A health and wellness blogazine for Auburn University Students. 

The 16 Personality Types on Auburn's Campus

The 16 Personality Types on Auburn's Campus

Remember that Myers-Briggs test you had to take for your Intro to Business class? Identify each of the 16 "personality types" you'll encounter on Auburn's campus.

I love discussing the different personality types (and their traits) with my friends. We’re all so different, and by understanding each other’s personality types, we can often work better together. Ever notice these different personalities on Auburn’s campus? If you’re wondering how to recognize them or where to find them around campus, you’re in the right place. On the off chance you haven’t taken the test before, you can find it here.


ENTJs will be in a variety of places, but wherever they are, you’ll know. Whether they’re the president of your organization, the guy who came over to tell you that your workout form sucks, or your friend who always decides where you’re eating dinner, they spend a good chunk of their time telling others what to do.


If a class isn’t absolutely mandatory, INTPs often aren’t there. It’s not that they’re lazy; they just don’t need to go. They’ll figure out the information on their own — and they’ll probably do it before the rest of the class.


ENFJs are somehow capable of doing everything — seriously.
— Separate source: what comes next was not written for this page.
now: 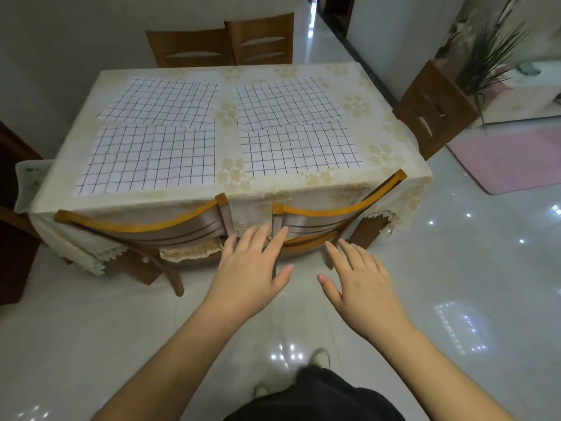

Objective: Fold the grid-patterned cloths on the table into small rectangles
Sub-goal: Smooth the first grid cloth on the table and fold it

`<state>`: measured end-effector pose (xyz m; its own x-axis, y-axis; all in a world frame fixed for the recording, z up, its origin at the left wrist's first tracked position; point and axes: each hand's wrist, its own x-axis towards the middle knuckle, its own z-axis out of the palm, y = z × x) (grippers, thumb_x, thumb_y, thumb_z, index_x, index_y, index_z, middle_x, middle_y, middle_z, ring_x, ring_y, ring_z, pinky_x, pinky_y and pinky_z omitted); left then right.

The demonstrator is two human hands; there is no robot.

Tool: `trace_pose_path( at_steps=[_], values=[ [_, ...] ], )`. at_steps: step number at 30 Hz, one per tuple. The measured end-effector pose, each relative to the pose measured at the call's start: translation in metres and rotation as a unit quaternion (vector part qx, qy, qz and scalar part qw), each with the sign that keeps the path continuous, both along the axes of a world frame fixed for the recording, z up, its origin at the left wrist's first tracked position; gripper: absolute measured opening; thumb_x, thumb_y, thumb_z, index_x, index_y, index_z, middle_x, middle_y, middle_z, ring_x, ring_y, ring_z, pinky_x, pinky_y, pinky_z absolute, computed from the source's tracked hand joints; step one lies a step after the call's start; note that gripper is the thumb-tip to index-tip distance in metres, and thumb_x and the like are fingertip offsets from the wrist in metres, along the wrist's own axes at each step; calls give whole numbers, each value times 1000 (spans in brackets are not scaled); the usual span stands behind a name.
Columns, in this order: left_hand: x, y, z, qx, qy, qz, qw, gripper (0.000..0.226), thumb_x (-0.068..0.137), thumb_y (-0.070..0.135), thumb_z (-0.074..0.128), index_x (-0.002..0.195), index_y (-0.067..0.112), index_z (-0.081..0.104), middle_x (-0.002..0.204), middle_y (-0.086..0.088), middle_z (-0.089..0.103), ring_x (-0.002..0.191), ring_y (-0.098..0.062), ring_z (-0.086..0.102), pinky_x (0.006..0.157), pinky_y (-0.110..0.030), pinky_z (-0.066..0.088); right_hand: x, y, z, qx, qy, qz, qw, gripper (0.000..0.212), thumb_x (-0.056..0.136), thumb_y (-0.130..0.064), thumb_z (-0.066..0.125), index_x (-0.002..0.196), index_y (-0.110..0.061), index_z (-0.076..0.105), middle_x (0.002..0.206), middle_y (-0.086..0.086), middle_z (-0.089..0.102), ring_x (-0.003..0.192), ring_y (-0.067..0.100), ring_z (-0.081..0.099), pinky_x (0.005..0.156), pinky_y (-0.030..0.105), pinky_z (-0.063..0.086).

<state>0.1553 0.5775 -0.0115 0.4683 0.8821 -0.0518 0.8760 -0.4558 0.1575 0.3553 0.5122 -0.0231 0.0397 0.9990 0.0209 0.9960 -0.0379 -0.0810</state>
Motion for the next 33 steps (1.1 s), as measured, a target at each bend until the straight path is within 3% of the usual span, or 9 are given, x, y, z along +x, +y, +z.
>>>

They’ll be involved, have strong friendships, make good grades, and keep their living spaces clean — even with messy roommates.


Overhear someone yelling on the concourse to everyone who passes? Or someone dramatically telling a story (probably while acting it out) to a group of friends? Likely an ESFP. ESFPs typically attend college for the experience more than the academics. Their main goal? To make as many friends as possible. 


You’ll probably find an INTJ in RBD on the 4th floor or in another quiet study zone. They’re often planning out their lives in extensive detail or getting a couple months ahead on their assignments.


ISFPs are often a little different — and proud of it. They’re sure to stand out by the creative way they dress. In Auburn’s sea of oversized t-shirts and yoga pants, they stand out with their stylish clothes and delicate makeup. They’re an artsy bunch and will probably spend much of their free time (or class time) doodling different designs they’ll likely use in their career.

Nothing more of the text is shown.